======== MATERIALS PROVIDED

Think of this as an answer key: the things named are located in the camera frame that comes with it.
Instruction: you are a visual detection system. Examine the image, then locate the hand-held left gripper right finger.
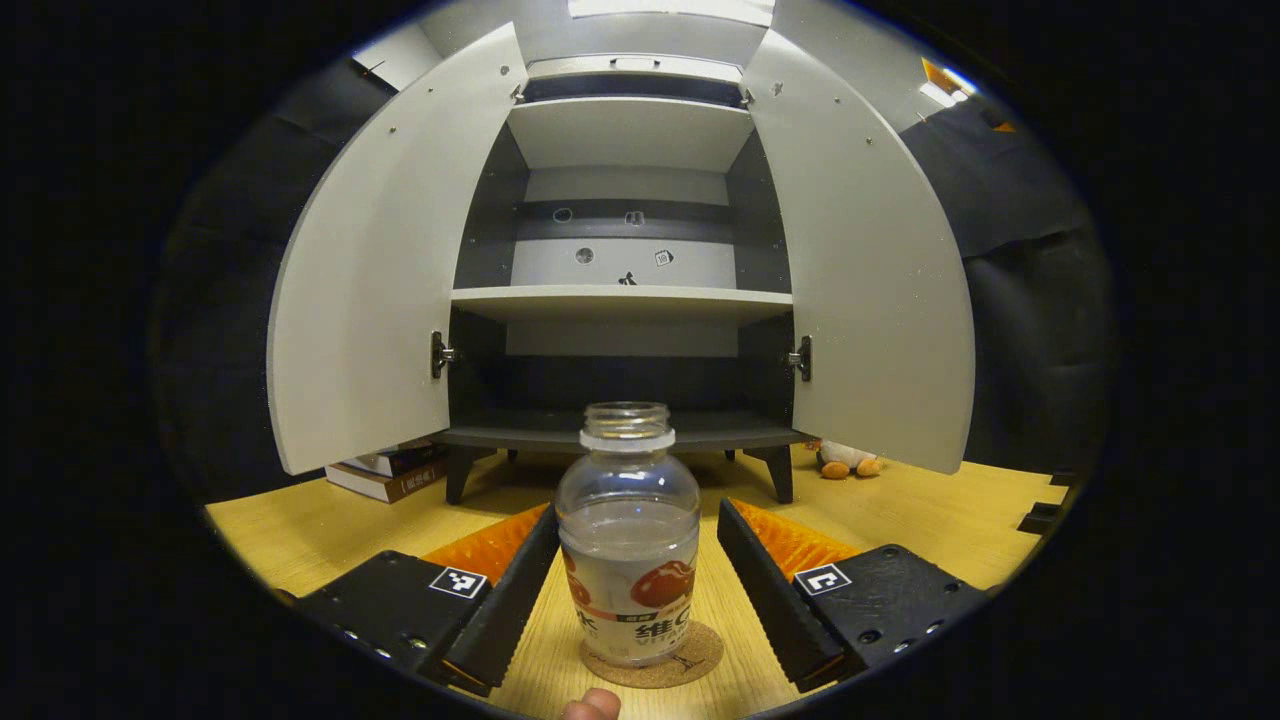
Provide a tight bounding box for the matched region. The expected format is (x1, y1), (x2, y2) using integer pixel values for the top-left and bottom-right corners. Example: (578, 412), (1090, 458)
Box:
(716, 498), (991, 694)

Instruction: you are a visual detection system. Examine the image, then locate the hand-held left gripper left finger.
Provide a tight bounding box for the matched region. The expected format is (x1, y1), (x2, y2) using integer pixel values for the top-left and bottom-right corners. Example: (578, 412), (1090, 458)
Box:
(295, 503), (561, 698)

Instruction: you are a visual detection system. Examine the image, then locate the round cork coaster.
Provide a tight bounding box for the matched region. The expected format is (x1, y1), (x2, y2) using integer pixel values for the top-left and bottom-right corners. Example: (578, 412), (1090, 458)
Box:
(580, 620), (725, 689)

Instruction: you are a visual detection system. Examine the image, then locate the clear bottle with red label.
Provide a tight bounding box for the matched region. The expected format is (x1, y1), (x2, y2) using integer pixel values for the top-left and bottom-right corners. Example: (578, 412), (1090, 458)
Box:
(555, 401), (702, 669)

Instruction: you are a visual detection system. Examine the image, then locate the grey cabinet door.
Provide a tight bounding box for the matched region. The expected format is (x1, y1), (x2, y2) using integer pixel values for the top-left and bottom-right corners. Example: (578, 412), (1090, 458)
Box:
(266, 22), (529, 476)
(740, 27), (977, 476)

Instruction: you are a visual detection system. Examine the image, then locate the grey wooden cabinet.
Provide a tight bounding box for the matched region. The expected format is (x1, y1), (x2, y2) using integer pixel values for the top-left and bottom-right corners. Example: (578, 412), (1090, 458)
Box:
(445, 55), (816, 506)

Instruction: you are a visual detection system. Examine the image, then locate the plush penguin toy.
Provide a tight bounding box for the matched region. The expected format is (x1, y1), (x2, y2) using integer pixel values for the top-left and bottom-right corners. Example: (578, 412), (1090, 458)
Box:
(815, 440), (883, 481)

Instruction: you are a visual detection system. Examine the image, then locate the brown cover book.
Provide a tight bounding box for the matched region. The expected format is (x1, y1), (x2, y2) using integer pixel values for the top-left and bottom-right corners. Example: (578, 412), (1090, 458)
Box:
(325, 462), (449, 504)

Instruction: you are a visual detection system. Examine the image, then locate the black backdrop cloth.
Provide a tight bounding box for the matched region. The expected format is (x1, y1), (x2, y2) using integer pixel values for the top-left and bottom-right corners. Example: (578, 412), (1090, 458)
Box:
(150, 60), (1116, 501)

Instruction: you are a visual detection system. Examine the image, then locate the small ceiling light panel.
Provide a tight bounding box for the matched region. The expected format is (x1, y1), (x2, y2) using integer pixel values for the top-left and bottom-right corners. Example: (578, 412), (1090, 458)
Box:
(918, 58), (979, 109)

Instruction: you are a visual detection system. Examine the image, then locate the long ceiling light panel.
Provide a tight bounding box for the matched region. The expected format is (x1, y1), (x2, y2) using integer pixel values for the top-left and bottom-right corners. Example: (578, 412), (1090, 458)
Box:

================

EXERCISE PROMPT:
When a record holds a picture, leave that picture out; copy the rest verbatim.

RESPONSE BOX:
Think of this as an answer key: the things named are located in the camera frame that comes with it.
Instruction: you are a visual detection system. Examine the image, then locate the hand-held left gripper right finger.
Provide a tight bounding box for the matched region. The expected format is (x1, y1), (x2, y2) using integer pixel values for the top-left and bottom-right corners. Example: (578, 412), (1090, 458)
Box:
(716, 498), (991, 694)

Instruction: you are a visual detection system. Examine the image, then locate the hand-held left gripper left finger.
Provide a tight bounding box for the matched region. The expected format is (x1, y1), (x2, y2) using integer pixel values for the top-left and bottom-right corners. Example: (578, 412), (1090, 458)
Box:
(295, 503), (561, 698)

Instruction: you are a visual detection system. Examine the image, then locate the round cork coaster.
Provide a tight bounding box for the matched region. The expected format is (x1, y1), (x2, y2) using integer pixel values for the top-left and bottom-right corners. Example: (578, 412), (1090, 458)
Box:
(580, 620), (725, 689)

Instruction: you are a visual detection system. Examine the image, then locate the clear bottle with red label.
Provide a tight bounding box for the matched region. The expected format is (x1, y1), (x2, y2) using integer pixel values for the top-left and bottom-right corners. Example: (578, 412), (1090, 458)
Box:
(555, 401), (702, 669)

Instruction: you are a visual detection system. Examine the image, then locate the grey cabinet door.
Provide a tight bounding box for the matched region. The expected format is (x1, y1), (x2, y2) using integer pixel values for the top-left and bottom-right corners. Example: (578, 412), (1090, 458)
Box:
(266, 22), (529, 476)
(740, 27), (977, 476)

Instruction: you are a visual detection system. Examine the image, then locate the grey wooden cabinet.
Provide a tight bounding box for the matched region. The expected format is (x1, y1), (x2, y2) using integer pixel values for the top-left and bottom-right corners. Example: (578, 412), (1090, 458)
Box:
(445, 55), (816, 506)

Instruction: you are a visual detection system. Examine the image, then locate the plush penguin toy.
Provide a tight bounding box for the matched region. The expected format is (x1, y1), (x2, y2) using integer pixel values for the top-left and bottom-right corners. Example: (578, 412), (1090, 458)
Box:
(815, 440), (883, 481)

Instruction: you are a visual detection system. Examine the image, then locate the brown cover book.
Provide a tight bounding box for the matched region. The expected format is (x1, y1), (x2, y2) using integer pixel values for the top-left and bottom-right corners. Example: (578, 412), (1090, 458)
Box:
(325, 462), (449, 504)

Instruction: you are a visual detection system. Examine the image, then locate the black backdrop cloth.
Provide a tight bounding box for the matched region. The expected format is (x1, y1), (x2, y2) using integer pixel values for the top-left and bottom-right corners. Example: (578, 412), (1090, 458)
Box:
(150, 60), (1116, 501)

Instruction: you are a visual detection system. Examine the image, then locate the small ceiling light panel.
Provide a tight bounding box for the matched region. The expected format is (x1, y1), (x2, y2) using integer pixel values for the top-left and bottom-right corners. Example: (578, 412), (1090, 458)
Box:
(918, 58), (979, 109)

Instruction: you are a visual detection system. Examine the image, then locate the long ceiling light panel.
Provide a tight bounding box for the matched region. The expected format is (x1, y1), (x2, y2) using integer pixel values for the top-left and bottom-right corners. Example: (578, 412), (1090, 458)
Box:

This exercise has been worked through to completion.